EXERCISE REQUIREMENTS:
Every line below that holds the word "crank" must be listed.

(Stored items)
============================================================

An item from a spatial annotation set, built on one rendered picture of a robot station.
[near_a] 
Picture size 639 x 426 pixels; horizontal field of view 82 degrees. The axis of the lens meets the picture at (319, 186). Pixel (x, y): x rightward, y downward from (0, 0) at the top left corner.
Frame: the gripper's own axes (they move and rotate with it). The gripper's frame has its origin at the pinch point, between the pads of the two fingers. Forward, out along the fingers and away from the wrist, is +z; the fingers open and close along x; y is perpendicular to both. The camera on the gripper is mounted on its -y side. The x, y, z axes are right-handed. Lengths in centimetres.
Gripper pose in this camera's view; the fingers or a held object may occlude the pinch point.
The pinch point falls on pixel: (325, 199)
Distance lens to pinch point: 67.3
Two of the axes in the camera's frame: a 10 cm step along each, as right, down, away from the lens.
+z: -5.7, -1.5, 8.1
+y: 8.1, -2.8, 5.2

============================================================

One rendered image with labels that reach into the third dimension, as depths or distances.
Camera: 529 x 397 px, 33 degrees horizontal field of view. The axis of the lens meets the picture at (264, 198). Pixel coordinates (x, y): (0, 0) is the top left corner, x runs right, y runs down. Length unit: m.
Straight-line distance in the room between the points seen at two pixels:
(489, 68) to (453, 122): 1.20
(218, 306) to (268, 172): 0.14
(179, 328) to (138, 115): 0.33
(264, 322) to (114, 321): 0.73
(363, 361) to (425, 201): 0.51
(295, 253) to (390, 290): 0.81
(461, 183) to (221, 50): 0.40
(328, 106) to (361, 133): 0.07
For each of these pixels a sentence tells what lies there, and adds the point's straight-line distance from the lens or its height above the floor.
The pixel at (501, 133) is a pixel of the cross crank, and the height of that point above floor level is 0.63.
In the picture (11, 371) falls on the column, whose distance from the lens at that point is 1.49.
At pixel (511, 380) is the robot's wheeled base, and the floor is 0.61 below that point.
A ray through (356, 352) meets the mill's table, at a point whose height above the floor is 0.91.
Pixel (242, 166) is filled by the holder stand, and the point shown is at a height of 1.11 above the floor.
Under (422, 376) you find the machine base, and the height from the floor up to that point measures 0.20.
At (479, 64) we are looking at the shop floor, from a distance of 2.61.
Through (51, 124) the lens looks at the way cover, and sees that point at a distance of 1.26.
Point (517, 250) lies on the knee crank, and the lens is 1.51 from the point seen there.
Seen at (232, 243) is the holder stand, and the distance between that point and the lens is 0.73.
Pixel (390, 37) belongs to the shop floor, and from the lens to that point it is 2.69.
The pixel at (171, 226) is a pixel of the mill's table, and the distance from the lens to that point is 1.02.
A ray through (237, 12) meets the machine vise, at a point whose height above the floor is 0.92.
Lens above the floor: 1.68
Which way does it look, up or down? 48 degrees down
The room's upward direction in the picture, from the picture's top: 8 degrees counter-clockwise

============================================================

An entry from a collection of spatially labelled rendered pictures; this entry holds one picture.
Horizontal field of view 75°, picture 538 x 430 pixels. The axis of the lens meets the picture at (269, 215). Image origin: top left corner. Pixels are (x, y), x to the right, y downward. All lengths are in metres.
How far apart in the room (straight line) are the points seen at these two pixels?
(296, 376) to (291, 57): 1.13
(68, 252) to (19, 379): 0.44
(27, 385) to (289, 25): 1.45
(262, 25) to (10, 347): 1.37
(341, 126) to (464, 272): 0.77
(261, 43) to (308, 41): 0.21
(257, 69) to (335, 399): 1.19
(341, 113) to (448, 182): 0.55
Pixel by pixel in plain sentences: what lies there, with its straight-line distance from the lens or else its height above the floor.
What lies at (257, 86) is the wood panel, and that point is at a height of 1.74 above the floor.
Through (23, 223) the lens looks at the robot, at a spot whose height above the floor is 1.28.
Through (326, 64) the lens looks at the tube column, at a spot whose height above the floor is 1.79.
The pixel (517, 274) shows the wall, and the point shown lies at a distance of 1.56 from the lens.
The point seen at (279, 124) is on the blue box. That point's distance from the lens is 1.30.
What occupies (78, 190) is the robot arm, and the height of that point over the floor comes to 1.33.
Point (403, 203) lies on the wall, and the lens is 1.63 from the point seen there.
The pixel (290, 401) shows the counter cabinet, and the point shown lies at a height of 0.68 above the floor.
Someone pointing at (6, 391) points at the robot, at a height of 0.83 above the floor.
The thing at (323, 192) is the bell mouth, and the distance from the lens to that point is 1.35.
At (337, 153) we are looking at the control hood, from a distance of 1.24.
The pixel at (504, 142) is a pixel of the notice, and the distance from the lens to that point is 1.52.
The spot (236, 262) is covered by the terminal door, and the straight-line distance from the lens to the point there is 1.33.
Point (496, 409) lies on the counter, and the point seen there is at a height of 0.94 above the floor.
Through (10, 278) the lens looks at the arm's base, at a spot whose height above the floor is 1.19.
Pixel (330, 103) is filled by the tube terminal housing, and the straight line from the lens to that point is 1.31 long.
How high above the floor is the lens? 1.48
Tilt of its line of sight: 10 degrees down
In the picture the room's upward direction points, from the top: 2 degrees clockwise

============================================================

WRITTEN RESPONSE:
The pixel at (501, 133) is a pixel of the cross crank, and the height of that point above floor level is 0.63.
Point (517, 250) lies on the knee crank, and the lens is 1.51 from the point seen there.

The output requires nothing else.